16. PRC Freedom of the Press
BBC (“CHINA FREES HONG KONG JOURNALIST”, 2008/02/05) reported that Hong Kong journalist Ching Cheong who was jailed in the PRC’s mainland on spying charges has been released after serving less than half a five-year sentence. Chinese officials accused him of buying information and passing it to Taiwan – charges his family and his employer, Singapore’s Straits Times, rejected. He has now returned to Hong Kong to spend Lunar New Year with his family. Ching’s plight was one of several high-profile cases highlighted by human rights groups as examples of the PRC’s increasing repression of journalists.

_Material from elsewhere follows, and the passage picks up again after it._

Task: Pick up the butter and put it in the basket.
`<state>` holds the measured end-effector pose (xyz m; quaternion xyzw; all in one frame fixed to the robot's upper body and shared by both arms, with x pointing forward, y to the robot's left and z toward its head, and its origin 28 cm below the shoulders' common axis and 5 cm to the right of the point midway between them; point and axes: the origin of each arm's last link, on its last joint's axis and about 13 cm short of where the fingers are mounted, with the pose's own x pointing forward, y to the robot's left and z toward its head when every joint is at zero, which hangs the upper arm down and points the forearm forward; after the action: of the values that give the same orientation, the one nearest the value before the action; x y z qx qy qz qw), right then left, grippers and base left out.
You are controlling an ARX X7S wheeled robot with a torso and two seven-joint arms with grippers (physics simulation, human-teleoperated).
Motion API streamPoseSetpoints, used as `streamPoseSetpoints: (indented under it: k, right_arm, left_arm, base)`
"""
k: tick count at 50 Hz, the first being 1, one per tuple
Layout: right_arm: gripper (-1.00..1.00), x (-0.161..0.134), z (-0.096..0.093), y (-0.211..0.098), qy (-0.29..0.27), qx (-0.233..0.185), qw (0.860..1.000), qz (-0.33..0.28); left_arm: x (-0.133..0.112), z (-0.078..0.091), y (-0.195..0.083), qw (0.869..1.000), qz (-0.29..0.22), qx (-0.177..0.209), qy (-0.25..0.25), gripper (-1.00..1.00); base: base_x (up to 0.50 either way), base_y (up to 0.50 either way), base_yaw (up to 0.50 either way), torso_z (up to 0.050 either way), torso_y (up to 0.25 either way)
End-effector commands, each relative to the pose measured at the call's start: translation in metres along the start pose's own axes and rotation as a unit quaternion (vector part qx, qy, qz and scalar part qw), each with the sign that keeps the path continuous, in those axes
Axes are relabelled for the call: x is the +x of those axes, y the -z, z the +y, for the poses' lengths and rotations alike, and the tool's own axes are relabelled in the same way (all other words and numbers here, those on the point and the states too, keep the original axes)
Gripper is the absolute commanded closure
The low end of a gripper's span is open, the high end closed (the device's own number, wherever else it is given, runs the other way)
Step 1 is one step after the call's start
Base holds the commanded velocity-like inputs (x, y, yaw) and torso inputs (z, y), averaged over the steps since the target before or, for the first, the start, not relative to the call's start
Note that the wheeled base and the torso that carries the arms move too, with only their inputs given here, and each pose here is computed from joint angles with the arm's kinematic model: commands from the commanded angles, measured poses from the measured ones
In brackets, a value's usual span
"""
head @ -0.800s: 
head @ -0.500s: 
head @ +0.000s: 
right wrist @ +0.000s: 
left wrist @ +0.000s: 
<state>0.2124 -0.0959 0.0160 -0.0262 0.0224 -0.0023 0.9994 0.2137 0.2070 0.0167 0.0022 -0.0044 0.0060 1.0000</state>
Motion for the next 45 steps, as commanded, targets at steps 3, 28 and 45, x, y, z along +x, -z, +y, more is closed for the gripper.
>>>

17. PRC Chief Economist at World Bank
BBC (“FIRST CHINESE FOR WORLD BANK JOB”, 2008/02/05) reported that the World Bank has appointed its first chief economist from a developing country to work at the institution. Justin Yifu Lin, a leading academic from Beijing University who is originally from Taiwan, is the first Chinese citizen to hold the position. World Bank President, Robert Zoellick, said Professor Lin brings unique skills and experience to the job. Prof Lin believes the World Bank could help African countries find a successful development path and that the PRC’s experience can be useful in this regard. His appointment to the world’s largest development agency shows the growing influence of the PRC’s economic reform,” the BBC’s China Editor Shirong Chen believes.